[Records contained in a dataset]
[Start of Attachment]

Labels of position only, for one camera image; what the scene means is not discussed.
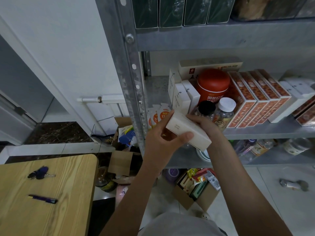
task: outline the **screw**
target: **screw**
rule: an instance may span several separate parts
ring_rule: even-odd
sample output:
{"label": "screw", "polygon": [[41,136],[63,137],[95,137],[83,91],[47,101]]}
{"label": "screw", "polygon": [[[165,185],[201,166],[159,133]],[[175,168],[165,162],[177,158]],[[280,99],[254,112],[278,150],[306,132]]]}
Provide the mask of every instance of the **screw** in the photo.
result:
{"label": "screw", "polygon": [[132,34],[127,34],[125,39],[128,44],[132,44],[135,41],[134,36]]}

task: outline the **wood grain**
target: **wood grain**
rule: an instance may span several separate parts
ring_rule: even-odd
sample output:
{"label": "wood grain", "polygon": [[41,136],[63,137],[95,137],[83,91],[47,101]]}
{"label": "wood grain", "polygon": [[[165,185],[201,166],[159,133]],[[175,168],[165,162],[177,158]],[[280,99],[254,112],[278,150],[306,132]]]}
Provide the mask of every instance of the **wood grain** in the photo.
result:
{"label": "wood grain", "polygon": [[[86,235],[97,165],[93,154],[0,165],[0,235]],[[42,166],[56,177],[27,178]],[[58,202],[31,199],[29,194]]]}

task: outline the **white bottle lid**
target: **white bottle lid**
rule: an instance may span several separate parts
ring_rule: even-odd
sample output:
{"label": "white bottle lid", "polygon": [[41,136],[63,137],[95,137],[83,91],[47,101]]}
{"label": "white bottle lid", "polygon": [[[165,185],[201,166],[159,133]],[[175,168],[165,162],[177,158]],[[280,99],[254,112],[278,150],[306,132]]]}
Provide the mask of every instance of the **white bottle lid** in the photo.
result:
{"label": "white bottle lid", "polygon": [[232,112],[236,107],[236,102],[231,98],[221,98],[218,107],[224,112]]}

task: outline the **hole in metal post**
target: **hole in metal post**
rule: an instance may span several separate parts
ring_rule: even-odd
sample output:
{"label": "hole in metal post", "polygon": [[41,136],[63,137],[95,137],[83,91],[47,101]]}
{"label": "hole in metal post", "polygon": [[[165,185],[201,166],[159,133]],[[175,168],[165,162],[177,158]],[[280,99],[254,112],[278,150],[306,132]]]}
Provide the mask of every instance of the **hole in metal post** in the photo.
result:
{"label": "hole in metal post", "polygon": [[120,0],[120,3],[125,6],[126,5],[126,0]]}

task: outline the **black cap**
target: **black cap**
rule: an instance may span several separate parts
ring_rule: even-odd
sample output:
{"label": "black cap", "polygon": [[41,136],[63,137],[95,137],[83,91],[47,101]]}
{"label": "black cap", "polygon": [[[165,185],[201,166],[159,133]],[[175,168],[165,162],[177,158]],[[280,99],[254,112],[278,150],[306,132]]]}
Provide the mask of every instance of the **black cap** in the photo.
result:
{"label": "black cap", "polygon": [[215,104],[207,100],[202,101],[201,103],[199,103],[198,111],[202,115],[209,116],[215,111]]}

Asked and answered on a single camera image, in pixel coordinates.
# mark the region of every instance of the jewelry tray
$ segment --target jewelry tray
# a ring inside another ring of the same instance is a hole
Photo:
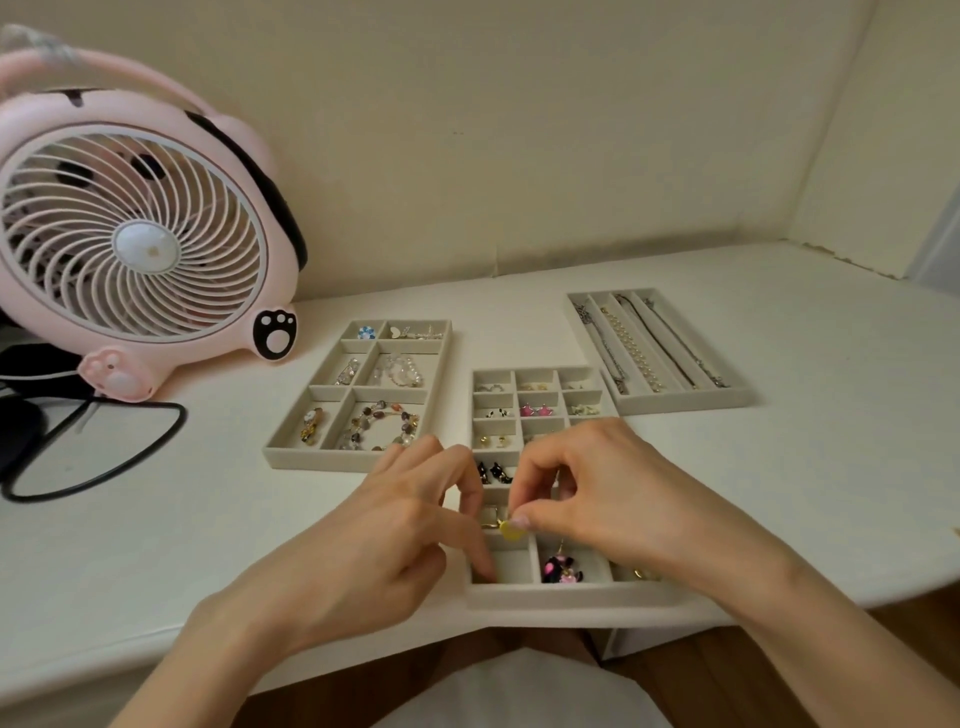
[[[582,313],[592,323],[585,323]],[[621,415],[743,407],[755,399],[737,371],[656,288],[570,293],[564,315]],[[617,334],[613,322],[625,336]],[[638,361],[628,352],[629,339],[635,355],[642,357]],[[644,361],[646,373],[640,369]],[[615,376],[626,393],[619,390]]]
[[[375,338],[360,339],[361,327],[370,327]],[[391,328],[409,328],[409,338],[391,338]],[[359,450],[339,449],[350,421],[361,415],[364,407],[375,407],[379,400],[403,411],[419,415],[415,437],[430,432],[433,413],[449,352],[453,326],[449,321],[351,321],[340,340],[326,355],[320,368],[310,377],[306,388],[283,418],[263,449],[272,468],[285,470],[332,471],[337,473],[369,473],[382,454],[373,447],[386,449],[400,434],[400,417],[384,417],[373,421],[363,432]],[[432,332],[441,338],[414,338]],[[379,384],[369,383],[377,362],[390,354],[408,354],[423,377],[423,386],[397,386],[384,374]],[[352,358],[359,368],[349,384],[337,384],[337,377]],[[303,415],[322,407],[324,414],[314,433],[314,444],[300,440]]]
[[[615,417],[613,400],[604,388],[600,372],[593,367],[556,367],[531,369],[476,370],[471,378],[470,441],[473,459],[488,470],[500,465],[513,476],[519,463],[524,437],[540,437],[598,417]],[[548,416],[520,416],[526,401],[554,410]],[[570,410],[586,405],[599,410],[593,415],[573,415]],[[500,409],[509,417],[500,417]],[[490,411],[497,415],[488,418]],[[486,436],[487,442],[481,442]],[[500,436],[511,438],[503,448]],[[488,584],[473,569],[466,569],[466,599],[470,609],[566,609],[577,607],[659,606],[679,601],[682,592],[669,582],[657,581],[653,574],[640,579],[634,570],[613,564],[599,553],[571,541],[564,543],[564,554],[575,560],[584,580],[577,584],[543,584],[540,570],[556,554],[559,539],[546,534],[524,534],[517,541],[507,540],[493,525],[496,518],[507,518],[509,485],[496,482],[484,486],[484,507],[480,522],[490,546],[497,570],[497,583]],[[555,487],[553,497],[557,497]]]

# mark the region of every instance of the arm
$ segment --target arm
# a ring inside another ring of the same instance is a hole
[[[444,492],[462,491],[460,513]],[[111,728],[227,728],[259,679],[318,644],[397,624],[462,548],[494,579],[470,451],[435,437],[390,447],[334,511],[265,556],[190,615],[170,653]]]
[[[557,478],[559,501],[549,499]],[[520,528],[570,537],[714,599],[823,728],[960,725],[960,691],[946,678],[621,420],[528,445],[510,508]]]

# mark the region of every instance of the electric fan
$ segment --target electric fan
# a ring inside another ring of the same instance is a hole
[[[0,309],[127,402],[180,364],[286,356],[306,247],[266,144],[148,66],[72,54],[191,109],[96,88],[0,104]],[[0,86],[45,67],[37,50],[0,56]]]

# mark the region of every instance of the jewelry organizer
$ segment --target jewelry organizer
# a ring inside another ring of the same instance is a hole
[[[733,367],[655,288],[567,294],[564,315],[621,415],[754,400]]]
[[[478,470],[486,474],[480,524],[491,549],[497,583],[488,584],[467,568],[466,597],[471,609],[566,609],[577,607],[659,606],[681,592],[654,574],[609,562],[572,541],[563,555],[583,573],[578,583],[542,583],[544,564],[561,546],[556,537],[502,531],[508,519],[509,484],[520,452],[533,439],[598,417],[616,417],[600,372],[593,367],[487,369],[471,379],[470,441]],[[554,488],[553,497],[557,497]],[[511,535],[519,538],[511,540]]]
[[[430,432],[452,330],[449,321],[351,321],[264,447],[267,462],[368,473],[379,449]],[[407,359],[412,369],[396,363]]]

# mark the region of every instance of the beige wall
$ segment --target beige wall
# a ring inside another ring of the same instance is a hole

[End of Attachment]

▶ **Task description**: Without the pictures, return all the entries above exactly as they stand.

▶ **Problem solution**:
Labels of position only, for one camera image; what the scene means is not discussed.
task: outline the **screw**
target: **screw**
rule: an instance may span several separate parts
ring_rule: even-odd
sample output:
{"label": "screw", "polygon": [[41,136],[63,137],[95,137],[83,91],[47,101]]}
{"label": "screw", "polygon": [[[165,185],[201,166],[159,133]],[[175,168],[165,162],[177,158]],[[280,99],[254,112],[278,150],[306,132]]]}
Provide the mask of every instance of the **screw** in the photo.
result:
{"label": "screw", "polygon": [[132,34],[127,34],[125,39],[128,44],[132,44],[135,41],[134,36]]}

task: outline the **wood grain**
target: **wood grain**
rule: an instance may span several separate parts
ring_rule: even-odd
sample output:
{"label": "wood grain", "polygon": [[41,136],[63,137],[95,137],[83,91],[47,101]]}
{"label": "wood grain", "polygon": [[[165,185],[201,166],[159,133]],[[175,168],[165,162],[177,158]],[[280,99],[254,112],[278,150],[306,132]]]}
Provide the mask of every instance of the **wood grain** in the photo.
result:
{"label": "wood grain", "polygon": [[[86,235],[97,165],[93,154],[0,165],[0,235]],[[42,166],[56,177],[27,178]],[[58,202],[31,199],[29,194]]]}

task: outline the **white bottle lid**
target: **white bottle lid**
rule: an instance may span several separate parts
ring_rule: even-odd
sample output:
{"label": "white bottle lid", "polygon": [[41,136],[63,137],[95,137],[83,91],[47,101]]}
{"label": "white bottle lid", "polygon": [[[165,185],[201,166],[159,133]],[[175,168],[165,162],[177,158]],[[280,99],[254,112],[278,150],[306,132]]]}
Provide the mask of every instance of the **white bottle lid** in the photo.
result:
{"label": "white bottle lid", "polygon": [[232,112],[236,107],[236,102],[231,98],[221,98],[218,107],[224,112]]}

task: outline the **hole in metal post**
target: **hole in metal post**
rule: an instance may span several separate parts
ring_rule: even-odd
sample output:
{"label": "hole in metal post", "polygon": [[41,136],[63,137],[95,137],[83,91],[47,101]]}
{"label": "hole in metal post", "polygon": [[[165,185],[201,166],[159,133]],[[175,168],[165,162],[177,158]],[[280,99],[254,112],[278,150],[306,132]]]}
Provide the mask of every instance of the **hole in metal post** in the photo.
result:
{"label": "hole in metal post", "polygon": [[120,0],[120,3],[125,6],[126,5],[126,0]]}

task: outline the **black cap**
target: **black cap**
rule: an instance may span several separate parts
ring_rule: even-odd
sample output:
{"label": "black cap", "polygon": [[41,136],[63,137],[95,137],[83,91],[47,101]]}
{"label": "black cap", "polygon": [[[165,185],[201,166],[159,133]],[[175,168],[165,162],[177,158]],[[280,99],[254,112],[278,150],[306,132]]]}
Provide the mask of every instance of the **black cap** in the photo.
result:
{"label": "black cap", "polygon": [[215,104],[207,100],[202,101],[201,103],[199,103],[198,111],[202,115],[209,116],[215,111]]}

Asked and answered on a single camera image, in pixel coordinates.
# mark the region of every instance of the jewelry tray
$ segment --target jewelry tray
# a ring inside another ring of the same instance is a hole
Photo:
[[[582,313],[592,323],[585,323]],[[621,415],[743,407],[755,399],[737,371],[656,288],[570,293],[564,315]],[[617,334],[613,322],[625,336]],[[638,361],[628,352],[629,339],[635,355],[642,357]],[[644,361],[646,373],[640,369]],[[615,376],[626,393],[619,390]]]
[[[375,338],[360,339],[361,327],[370,327]],[[391,328],[409,328],[409,338],[391,338]],[[359,450],[339,449],[350,421],[361,415],[364,407],[375,407],[379,400],[403,411],[419,415],[415,437],[430,432],[433,413],[449,352],[453,326],[449,321],[351,321],[340,340],[326,355],[320,368],[310,377],[306,388],[283,418],[263,449],[272,468],[285,470],[332,471],[337,473],[369,473],[382,454],[373,447],[386,449],[400,434],[400,417],[384,417],[373,421],[363,432]],[[432,332],[441,338],[414,338]],[[379,384],[369,383],[377,362],[390,354],[408,354],[423,377],[423,386],[397,386],[384,374]],[[352,358],[359,368],[349,384],[337,384],[337,377]],[[303,415],[322,407],[324,414],[314,433],[314,444],[300,440]]]
[[[615,417],[613,400],[604,388],[600,372],[593,367],[556,367],[531,369],[476,370],[471,378],[470,441],[473,459],[488,470],[500,465],[513,476],[519,463],[524,437],[540,437],[598,417]],[[548,416],[520,416],[526,401],[554,410]],[[570,410],[586,405],[599,410],[593,415],[573,415]],[[500,409],[509,417],[500,417]],[[490,411],[497,415],[488,418]],[[486,436],[487,442],[481,442]],[[500,436],[511,438],[503,448]],[[488,584],[473,569],[466,569],[466,599],[470,609],[566,609],[577,607],[659,606],[679,601],[682,592],[669,582],[657,581],[653,574],[640,579],[634,570],[613,564],[599,553],[571,541],[564,543],[564,554],[575,560],[584,580],[577,584],[543,584],[540,570],[556,554],[559,539],[546,534],[524,534],[517,541],[507,540],[493,525],[496,518],[507,518],[509,485],[496,482],[484,486],[484,507],[480,522],[490,546],[497,570],[497,583]],[[555,487],[553,497],[557,497]]]

# mark the region of every instance of the arm
$ segment --target arm
# a ring inside another ring of the same instance is a hole
[[[444,492],[462,491],[460,513]],[[111,728],[227,728],[259,679],[318,644],[397,624],[462,548],[494,579],[470,451],[435,437],[390,447],[334,511],[265,556],[190,615],[170,653]]]
[[[557,478],[559,501],[549,499]],[[520,528],[570,537],[714,599],[823,728],[960,725],[960,691],[946,678],[621,420],[528,445],[510,508]]]

# mark the region of every instance of the electric fan
$ segment --target electric fan
# a ring inside another ring of the same instance is a hole
[[[0,309],[127,402],[180,364],[286,356],[306,247],[266,144],[148,66],[72,54],[191,109],[96,88],[0,104]],[[0,86],[45,67],[37,50],[0,56]]]

# mark the region of every instance of the jewelry organizer
$ segment --target jewelry organizer
# a ring inside another ring of the same instance is a hole
[[[733,367],[655,288],[567,294],[564,315],[621,415],[754,400]]]
[[[478,470],[486,474],[480,524],[491,549],[497,583],[488,584],[467,568],[466,597],[471,609],[566,609],[577,607],[659,606],[681,592],[654,574],[609,562],[572,541],[563,555],[583,573],[578,583],[542,583],[544,564],[561,546],[556,537],[502,531],[508,519],[509,484],[520,452],[533,439],[598,417],[616,417],[600,372],[593,367],[487,369],[471,379],[470,441]],[[554,488],[553,497],[557,497]],[[511,535],[519,538],[511,540]]]
[[[430,432],[452,330],[449,321],[351,321],[264,447],[267,462],[368,473],[379,449]],[[407,359],[412,369],[396,363]]]

# mark the region of every instance of the beige wall
$ segment --target beige wall
# a ring inside another ring of the same instance is a hole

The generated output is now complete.